• What you should do
Among these records, which lines include "Trace"? Copy them out.

━━━━━━━━━━━━━━━━

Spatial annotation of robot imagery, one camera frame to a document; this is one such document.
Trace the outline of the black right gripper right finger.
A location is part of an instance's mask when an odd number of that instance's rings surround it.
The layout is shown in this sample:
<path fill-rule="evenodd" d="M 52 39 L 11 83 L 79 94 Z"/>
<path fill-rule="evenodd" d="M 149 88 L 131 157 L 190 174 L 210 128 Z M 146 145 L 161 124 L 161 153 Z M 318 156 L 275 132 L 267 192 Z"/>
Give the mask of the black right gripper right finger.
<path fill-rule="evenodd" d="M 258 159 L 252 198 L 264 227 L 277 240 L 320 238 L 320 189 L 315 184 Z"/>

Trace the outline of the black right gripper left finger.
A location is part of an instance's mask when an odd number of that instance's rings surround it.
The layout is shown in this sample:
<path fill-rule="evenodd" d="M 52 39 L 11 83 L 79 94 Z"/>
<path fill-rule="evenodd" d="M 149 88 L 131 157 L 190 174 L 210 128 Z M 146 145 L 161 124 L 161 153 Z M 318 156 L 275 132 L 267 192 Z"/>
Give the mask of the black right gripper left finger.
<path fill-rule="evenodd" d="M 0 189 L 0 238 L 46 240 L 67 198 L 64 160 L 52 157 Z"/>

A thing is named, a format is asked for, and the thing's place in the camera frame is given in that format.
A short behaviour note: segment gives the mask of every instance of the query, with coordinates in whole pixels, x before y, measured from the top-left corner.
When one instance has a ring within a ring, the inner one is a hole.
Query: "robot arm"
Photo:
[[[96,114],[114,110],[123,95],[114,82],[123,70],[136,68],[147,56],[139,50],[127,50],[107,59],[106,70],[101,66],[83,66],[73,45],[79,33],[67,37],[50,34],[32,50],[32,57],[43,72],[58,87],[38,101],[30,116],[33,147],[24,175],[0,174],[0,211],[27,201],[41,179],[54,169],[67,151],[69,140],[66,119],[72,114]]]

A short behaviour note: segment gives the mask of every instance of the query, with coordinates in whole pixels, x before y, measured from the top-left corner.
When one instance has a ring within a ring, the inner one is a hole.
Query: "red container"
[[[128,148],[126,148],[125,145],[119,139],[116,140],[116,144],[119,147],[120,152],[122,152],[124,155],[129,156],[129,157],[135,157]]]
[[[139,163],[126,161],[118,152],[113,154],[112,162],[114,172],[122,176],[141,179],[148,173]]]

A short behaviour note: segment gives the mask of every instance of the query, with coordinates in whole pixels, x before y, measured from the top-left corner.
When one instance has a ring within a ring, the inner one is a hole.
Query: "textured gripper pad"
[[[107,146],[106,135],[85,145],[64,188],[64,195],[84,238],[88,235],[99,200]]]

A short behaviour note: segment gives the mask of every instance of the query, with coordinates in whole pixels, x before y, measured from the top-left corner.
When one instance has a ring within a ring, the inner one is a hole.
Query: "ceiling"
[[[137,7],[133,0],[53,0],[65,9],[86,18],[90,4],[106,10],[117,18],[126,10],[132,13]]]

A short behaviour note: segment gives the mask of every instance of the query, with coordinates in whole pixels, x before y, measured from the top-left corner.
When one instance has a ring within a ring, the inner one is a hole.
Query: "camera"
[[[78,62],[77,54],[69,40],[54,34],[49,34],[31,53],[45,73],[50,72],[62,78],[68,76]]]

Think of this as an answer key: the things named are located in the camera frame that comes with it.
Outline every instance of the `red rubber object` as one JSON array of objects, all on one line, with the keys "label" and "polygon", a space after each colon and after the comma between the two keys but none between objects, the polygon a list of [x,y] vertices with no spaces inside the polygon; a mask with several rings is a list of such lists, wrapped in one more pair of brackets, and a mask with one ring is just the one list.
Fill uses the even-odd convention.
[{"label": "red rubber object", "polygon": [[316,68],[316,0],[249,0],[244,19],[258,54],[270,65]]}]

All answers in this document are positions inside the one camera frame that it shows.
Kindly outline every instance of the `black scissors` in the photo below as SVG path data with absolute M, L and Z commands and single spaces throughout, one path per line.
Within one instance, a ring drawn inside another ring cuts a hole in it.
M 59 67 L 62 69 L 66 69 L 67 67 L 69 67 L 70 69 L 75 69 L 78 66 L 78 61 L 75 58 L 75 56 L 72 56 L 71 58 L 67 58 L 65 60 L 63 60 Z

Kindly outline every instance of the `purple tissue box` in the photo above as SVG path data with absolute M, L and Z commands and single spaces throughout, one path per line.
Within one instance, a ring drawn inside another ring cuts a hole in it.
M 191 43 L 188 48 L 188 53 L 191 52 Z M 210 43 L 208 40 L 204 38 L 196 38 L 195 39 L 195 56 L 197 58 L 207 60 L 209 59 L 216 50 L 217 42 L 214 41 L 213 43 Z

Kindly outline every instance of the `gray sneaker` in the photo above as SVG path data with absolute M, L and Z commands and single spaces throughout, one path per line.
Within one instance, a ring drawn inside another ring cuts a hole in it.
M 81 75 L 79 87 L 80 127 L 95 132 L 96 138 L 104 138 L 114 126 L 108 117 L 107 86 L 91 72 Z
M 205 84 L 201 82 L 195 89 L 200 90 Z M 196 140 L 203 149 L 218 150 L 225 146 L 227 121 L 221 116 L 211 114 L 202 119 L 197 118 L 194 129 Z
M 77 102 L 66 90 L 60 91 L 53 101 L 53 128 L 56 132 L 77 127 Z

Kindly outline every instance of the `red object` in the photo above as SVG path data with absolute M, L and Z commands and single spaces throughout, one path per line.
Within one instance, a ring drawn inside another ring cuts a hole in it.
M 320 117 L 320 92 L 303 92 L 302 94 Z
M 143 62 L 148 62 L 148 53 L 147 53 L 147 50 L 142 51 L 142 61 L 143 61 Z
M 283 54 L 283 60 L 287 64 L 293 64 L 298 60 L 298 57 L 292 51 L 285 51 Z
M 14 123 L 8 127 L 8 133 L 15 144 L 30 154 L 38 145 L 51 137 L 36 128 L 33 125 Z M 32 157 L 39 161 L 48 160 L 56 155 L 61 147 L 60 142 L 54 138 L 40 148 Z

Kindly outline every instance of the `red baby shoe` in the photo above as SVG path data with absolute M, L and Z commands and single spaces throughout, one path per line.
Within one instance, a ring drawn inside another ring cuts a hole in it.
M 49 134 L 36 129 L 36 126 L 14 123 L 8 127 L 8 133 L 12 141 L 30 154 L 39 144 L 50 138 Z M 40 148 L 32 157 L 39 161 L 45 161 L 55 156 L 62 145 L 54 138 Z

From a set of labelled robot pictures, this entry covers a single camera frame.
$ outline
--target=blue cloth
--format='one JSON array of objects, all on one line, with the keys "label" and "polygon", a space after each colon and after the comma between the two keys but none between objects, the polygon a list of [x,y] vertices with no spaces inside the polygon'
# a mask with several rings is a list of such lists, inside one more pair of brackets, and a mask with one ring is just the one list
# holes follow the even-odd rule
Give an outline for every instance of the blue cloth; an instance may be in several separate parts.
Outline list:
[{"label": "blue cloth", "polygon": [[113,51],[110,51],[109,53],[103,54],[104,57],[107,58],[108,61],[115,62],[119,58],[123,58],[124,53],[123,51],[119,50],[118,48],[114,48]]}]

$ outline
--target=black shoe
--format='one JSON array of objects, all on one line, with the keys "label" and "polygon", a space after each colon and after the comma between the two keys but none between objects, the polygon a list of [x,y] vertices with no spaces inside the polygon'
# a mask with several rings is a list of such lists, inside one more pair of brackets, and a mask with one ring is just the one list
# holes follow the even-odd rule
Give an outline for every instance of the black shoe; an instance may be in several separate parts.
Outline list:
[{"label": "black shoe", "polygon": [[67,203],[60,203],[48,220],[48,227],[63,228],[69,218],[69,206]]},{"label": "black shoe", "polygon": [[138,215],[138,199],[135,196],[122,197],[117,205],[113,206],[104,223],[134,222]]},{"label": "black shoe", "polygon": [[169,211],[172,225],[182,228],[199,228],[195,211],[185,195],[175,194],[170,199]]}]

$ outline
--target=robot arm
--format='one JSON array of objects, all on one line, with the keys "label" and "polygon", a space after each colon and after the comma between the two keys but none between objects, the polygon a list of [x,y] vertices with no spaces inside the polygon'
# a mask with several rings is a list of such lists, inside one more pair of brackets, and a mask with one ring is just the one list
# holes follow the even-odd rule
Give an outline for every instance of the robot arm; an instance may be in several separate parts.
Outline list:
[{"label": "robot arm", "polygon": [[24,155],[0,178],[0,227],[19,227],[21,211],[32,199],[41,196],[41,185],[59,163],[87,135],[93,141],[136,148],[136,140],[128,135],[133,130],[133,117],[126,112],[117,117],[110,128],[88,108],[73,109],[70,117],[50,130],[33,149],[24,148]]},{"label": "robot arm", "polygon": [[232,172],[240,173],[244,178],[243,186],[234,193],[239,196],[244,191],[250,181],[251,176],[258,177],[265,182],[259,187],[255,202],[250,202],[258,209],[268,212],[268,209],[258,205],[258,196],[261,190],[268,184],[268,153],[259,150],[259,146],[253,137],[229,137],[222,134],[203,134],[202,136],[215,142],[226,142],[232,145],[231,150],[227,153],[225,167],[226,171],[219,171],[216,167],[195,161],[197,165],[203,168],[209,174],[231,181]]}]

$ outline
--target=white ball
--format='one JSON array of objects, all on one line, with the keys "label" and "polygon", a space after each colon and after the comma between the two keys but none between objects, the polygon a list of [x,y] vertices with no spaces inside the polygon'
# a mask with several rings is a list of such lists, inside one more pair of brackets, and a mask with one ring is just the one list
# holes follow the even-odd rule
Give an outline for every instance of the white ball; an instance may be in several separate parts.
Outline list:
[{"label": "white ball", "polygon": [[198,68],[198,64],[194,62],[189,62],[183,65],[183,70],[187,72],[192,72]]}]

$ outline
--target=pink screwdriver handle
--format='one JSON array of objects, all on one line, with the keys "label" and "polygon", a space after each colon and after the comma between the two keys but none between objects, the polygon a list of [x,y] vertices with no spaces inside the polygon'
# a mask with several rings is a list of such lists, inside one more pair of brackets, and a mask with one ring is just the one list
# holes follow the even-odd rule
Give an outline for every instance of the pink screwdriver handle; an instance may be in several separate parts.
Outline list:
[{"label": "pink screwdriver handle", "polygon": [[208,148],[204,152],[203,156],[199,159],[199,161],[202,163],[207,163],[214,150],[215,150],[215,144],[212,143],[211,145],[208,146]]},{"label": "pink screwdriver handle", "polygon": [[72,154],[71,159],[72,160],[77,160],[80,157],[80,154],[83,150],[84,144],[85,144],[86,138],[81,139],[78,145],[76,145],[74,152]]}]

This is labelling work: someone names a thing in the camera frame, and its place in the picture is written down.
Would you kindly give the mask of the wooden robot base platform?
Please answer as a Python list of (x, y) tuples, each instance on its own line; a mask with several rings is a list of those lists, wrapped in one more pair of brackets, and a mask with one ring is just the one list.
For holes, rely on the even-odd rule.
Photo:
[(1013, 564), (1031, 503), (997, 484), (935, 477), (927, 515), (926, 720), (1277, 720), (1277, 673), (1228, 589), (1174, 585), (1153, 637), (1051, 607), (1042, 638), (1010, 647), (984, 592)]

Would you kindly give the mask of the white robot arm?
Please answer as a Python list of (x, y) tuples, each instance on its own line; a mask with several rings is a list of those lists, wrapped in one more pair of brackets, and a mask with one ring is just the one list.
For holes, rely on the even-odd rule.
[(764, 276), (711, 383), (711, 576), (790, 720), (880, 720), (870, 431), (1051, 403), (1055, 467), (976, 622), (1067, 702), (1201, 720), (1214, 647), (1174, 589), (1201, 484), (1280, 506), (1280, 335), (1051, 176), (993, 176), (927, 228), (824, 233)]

━━━━━━━━━━━━━━━━

• Task response
Trace the outline of the black right gripper right finger.
Trace the outline of the black right gripper left finger.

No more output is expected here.